> [Assignment] Repeat exactly the opening lines of the records, ending with the line that contains "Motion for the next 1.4".

--

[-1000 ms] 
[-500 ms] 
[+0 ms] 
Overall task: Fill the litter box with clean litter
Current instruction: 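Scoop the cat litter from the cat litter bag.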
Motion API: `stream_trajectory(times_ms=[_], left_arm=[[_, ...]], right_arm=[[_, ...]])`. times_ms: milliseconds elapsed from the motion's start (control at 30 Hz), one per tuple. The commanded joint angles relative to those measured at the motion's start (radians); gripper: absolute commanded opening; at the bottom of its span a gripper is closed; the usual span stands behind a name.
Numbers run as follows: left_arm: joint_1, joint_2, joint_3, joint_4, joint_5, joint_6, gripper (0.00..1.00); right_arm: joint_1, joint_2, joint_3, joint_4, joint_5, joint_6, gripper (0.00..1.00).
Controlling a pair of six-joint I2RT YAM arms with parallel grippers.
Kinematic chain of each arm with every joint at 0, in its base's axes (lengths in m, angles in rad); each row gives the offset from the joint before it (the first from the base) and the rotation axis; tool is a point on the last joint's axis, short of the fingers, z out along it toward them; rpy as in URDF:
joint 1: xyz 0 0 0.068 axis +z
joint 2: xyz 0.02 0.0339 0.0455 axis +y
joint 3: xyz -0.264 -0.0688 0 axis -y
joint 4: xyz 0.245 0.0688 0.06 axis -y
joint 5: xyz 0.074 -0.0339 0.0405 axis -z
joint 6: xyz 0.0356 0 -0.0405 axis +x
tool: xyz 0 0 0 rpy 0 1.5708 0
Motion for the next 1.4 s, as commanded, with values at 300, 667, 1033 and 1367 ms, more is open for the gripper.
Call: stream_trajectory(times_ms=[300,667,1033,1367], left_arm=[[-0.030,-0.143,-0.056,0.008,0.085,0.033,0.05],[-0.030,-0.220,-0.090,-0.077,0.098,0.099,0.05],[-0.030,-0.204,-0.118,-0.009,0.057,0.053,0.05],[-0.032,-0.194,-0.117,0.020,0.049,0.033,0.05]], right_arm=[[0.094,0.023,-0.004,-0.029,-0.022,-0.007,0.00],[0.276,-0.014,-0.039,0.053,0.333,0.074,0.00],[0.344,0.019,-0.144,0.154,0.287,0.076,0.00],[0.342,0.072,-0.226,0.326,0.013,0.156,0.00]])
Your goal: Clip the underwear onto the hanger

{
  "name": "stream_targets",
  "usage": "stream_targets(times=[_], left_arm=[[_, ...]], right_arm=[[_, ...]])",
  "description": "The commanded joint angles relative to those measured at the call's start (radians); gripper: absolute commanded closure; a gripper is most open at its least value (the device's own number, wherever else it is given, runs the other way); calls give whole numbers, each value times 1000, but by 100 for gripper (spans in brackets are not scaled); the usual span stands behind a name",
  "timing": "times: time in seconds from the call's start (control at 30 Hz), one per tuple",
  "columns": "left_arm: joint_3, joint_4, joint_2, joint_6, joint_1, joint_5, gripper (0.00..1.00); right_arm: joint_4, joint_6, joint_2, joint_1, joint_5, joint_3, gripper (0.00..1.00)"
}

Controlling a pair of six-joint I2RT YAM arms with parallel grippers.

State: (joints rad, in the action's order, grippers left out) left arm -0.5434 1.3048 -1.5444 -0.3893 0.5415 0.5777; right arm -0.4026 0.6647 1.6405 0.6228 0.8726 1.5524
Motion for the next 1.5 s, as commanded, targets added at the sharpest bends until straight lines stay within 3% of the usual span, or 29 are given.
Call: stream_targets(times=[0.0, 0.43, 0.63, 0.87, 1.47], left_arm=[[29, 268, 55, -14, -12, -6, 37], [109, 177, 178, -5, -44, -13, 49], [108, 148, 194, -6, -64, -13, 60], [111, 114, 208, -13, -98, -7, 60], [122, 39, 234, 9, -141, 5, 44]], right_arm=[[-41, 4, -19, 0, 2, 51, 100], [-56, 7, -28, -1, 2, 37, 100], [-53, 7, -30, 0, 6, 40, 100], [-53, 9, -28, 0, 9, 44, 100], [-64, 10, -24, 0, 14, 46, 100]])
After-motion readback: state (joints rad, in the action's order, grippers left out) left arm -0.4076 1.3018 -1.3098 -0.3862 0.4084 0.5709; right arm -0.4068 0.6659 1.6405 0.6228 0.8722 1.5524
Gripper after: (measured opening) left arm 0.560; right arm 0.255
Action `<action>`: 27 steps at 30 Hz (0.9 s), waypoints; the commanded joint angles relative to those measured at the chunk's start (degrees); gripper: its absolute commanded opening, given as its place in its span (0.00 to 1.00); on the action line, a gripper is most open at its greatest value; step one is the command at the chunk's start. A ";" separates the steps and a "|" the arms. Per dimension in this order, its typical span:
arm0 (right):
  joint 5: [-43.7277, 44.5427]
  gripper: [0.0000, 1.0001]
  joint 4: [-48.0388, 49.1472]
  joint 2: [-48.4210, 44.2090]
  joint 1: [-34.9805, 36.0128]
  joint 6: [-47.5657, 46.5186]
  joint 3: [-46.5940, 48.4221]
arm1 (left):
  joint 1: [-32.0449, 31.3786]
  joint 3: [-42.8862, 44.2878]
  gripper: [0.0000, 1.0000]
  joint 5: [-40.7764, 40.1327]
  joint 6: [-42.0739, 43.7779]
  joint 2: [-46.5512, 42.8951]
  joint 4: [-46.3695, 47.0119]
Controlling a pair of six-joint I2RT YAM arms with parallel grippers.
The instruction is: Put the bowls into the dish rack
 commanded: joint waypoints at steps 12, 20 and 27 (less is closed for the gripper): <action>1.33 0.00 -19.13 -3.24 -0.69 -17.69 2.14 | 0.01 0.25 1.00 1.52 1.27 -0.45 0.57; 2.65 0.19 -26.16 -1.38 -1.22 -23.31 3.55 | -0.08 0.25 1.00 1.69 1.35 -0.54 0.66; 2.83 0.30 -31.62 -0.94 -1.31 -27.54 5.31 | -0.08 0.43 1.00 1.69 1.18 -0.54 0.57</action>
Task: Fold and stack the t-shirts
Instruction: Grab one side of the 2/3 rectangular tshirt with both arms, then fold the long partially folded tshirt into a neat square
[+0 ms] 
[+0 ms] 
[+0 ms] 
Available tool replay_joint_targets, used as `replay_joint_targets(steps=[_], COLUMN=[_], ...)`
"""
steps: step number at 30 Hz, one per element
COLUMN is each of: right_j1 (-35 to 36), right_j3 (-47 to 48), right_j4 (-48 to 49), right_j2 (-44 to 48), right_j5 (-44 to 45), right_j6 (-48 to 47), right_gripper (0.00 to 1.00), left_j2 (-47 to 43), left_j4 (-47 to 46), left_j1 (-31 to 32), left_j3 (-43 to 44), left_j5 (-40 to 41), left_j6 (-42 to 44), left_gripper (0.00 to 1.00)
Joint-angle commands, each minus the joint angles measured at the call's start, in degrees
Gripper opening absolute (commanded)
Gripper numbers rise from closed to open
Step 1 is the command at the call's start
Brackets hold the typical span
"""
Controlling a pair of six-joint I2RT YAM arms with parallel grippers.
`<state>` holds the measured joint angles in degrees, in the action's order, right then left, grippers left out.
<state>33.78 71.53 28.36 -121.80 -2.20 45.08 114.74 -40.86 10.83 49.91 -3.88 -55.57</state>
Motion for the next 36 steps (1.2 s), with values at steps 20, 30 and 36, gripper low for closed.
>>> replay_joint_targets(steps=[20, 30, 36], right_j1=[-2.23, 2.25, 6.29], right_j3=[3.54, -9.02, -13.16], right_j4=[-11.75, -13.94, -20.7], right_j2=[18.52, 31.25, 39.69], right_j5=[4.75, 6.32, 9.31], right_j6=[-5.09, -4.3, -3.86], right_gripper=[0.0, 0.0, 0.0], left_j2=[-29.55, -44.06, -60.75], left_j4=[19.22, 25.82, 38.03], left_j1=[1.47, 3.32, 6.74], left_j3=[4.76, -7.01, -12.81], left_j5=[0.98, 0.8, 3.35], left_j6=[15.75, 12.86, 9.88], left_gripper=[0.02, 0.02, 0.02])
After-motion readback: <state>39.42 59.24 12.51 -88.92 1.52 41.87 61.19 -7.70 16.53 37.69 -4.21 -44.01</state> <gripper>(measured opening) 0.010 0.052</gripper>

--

> [Expected output]
[-1000 ms] 
[-500 ms] 
[+0 ms] 
Overall task: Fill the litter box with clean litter
Current instruction: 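Scoop the cat litter from the cat litter bag.
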Motion API: `stream_trajectory(times_ms=[_], left_arm=[[_, ...]], right_arm=[[_, ...]])`. times_ms: milliseconds elapsed from the motion's start (control at 30 Hz), one per tuple. The commanded joint angles relative to those measured at the motion's start (radians); gripper: absolute commanded opening; at the bottom of its span a gripper is closed; the usual span stands behind a name.
Numbers run as follows: left_arm: joint_1, joint_2, joint_3, joint_4, joint_5, joint_6, gripper (0.00..1.00); right_arm: joint_1, joint_2, joint_3, joint_4, joint_5, joint_6, gripper (0.00..1.00).
Controlling a pair of six-joint I2RT YAM arms with parallel grippers.
Kinematic chain of each arm with every joint at 0, in its base's axes (lengths in m, angles in rad); each row gives the offset from the joint before it (the first from the base) and the rotation axis; tool is a point on the last joint's axis, short of the fingers, z out along it toward them; rpy as in URDF:
joint 1: xyz 0 0 0.068 axis +z
joint 2: xyz 0.02 0.0339 0.0455 axis +y
joint 3: xyz -0.264 -0.0688 0 axis -y
joint 4: xyz 0.245 0.0688 0.06 axis -y
joint 5: xyz 0.074 -0.0339 0.0405 axis -z
joint 6: xyz 0.0356 0 -0.0405 axis +x
tool: xyz 0 0 0 rpy 0 1.5708 0
Motion for the next 1.4 s, as commanded, with values at 300, 667, 1033 and 1367 ms, more is open for the gripper.

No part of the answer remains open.